Work to complete: All lines of the listing that contain "things" should be shown in full.

Extracted information:
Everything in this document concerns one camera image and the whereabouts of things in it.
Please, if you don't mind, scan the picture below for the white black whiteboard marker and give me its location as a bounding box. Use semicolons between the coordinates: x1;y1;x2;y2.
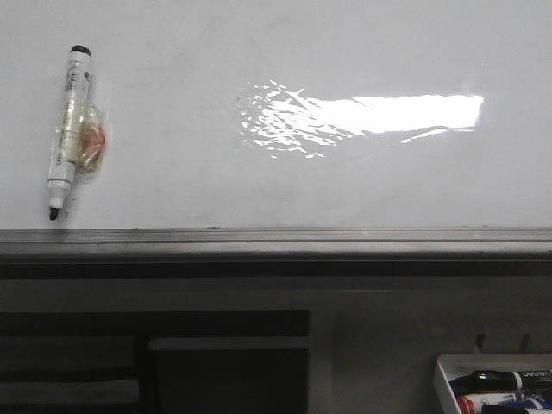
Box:
47;45;107;221

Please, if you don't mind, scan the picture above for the dark cabinet box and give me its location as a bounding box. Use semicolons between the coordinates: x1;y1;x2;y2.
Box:
147;336;310;413

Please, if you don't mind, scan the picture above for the white marker tray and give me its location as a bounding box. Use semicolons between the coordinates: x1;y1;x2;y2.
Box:
434;354;551;414

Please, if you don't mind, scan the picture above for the left metal tray hook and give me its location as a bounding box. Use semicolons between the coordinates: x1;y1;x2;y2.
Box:
474;333;486;354

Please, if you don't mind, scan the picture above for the metal tray hook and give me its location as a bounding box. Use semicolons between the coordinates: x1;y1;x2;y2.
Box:
474;333;486;354
518;333;531;354

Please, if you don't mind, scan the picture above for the black capped marker in tray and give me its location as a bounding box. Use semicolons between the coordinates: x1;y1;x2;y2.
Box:
449;370;551;396

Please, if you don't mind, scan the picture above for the red capped marker in tray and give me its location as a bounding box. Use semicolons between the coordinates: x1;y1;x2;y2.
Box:
457;391;552;414

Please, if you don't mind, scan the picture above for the right metal tray hook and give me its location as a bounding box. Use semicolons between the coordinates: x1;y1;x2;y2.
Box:
518;333;531;354

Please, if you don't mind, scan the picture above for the blue marker in tray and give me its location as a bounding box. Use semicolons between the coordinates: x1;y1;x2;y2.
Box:
480;398;551;414

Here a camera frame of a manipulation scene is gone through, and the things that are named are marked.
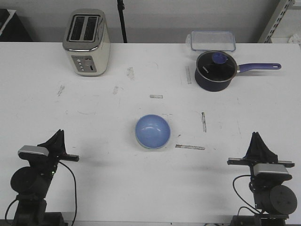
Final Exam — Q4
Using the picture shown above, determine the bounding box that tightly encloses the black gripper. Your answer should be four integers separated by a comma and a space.
227, 132, 294, 168
38, 129, 79, 162

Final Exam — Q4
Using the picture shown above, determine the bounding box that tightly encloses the cream toaster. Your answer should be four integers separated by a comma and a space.
63, 8, 111, 77

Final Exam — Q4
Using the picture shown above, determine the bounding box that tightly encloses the grey metal shelf rack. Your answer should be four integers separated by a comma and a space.
257, 0, 301, 43

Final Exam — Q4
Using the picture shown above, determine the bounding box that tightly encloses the green bowl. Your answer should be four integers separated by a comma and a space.
137, 139, 169, 150

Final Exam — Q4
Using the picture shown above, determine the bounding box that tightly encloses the blue bowl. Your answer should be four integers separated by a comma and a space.
135, 114, 171, 140

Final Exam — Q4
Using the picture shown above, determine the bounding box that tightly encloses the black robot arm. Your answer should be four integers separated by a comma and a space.
227, 132, 297, 226
10, 129, 79, 226

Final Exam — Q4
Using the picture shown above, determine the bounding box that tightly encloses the blue saucepan with lid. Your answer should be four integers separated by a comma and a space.
195, 50, 282, 92

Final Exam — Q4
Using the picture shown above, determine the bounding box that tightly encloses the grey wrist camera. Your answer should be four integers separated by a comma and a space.
18, 145, 49, 158
253, 163, 289, 176

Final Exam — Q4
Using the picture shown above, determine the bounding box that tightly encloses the clear plastic food container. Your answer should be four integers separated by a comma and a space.
185, 31, 236, 52

Exercise response:
Everything in this document concerns one camera image and the whereabouts of things in it.
Here a camera frame of a manipulation scene is gone through, and the things that are named are marked.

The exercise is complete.